They called me “The Trail Blazer,” Good Buddy.
That was my citizens band radio handle in the summer of 1977, when the hit movie “Smokey and the Bandit” created a CB craze and millions of kids like me dreamed of getting one.
Much to my surprise, my father permitted me to do so — even though I needed to attach a large CB radio antenna to the roof of our house.
He saw the CB radio as an opportunity for me to learn how to manage my own finances — how to open a bank account, plan ahead, get a job and save money to achieve my goal.
Too young to work a retail job, I applied for and got the only work available to me: golf-ball picker at a local driving range.
Until summer arrived, when I could start later in the day and work more hours, I woke at 5:30 a.m. every morning before school and rode my bike two miles to the range.
I was handed an aluminum tool that was as long as a golf club and the shape of a tennis-ball cannister. It had three springs on the bottom. By pressing the tool down onto a golf ball, the springs would retract and the ball would be captured.
I was assigned a section of dewy grass the size of a football field and had one hour to complete the job — for which I was paid one dollar (about $4 in today’s money).
Needless to say, I was going to have to work many unpleasant mornings to save enough for a CB radio, which, if I remember correctly, was about $130 at the time.
This memory came back to me when I read in a Yahoo News report that, after last summer’s horrible scarcity of summer jobs, there are 1.2 million part-time jobs available — more than 2019’s pre-pandemic numbers.
But fewer teens are willing to take such jobs.
According to the U.S. Department of Labor, in 1978 about 7 in 10 teenagers like me took part-time jobs, but in recent years prior to the pandemic it was down to 4 in 10.

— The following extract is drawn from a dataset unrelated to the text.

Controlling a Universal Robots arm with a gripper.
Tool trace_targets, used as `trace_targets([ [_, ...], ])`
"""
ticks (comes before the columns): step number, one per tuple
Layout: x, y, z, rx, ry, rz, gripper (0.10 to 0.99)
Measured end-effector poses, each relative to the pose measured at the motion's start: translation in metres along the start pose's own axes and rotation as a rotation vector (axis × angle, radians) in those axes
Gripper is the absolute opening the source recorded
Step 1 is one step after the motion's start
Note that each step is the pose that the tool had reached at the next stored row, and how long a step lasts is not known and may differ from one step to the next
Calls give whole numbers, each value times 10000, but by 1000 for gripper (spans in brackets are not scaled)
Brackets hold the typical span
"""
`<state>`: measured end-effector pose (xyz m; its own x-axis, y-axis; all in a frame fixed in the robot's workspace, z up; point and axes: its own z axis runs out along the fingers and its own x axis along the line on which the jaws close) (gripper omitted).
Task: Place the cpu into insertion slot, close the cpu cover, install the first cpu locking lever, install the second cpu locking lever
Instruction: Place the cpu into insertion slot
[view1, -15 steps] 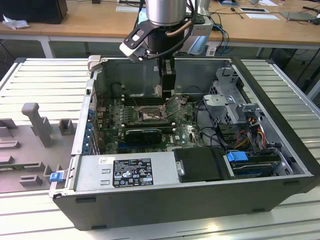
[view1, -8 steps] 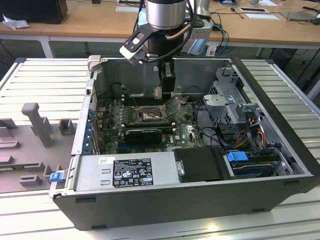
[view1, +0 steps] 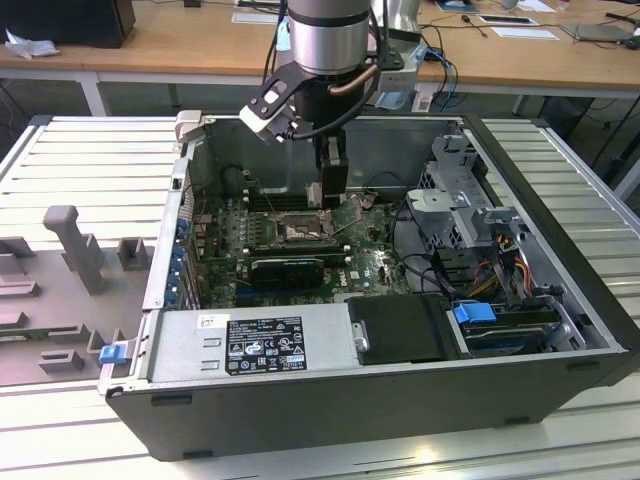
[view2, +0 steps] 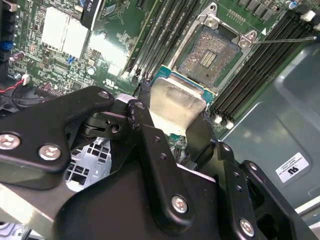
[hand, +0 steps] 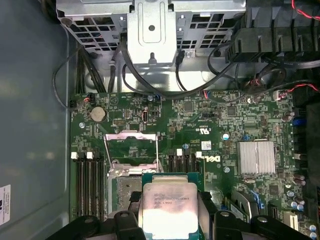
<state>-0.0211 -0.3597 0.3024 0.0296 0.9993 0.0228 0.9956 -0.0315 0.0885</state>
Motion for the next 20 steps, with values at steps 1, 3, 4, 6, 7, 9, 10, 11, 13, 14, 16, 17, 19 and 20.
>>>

The University of Pennsylvania’s Wharton School said it’s because more teens are taking internships or volunteer work to strengthen their college applications. In a sense, that means colleges are punishing kids who choose to work.
That’s regrettable because summer jobs offer a treasure trove of real-world learning opportunities: how to plan and execute projects, collaborate with different personalities and experience the satisfaction of exchanging your skills and labor for cold hard cash.
When I got my first paycheck in 1977, I quickly learned that saving up for my CB radio would be even harder than I expected.
I was introduced to my three silent partners — federal, state and local taxing authorities — who didn’t have to get their sneakers covered with dew to earn a chunk of my $1 hourly wage.
By the end of the summer, however, I’d finally saved enough to buy my CB radio. It was one of the most rewarding purchases I ever made — because I built up my dignity one lousy golf-ball plunk at a time.
In the long run, dignity is the biggest reward of a summer job. I highly recommend taking one, Young Buddies.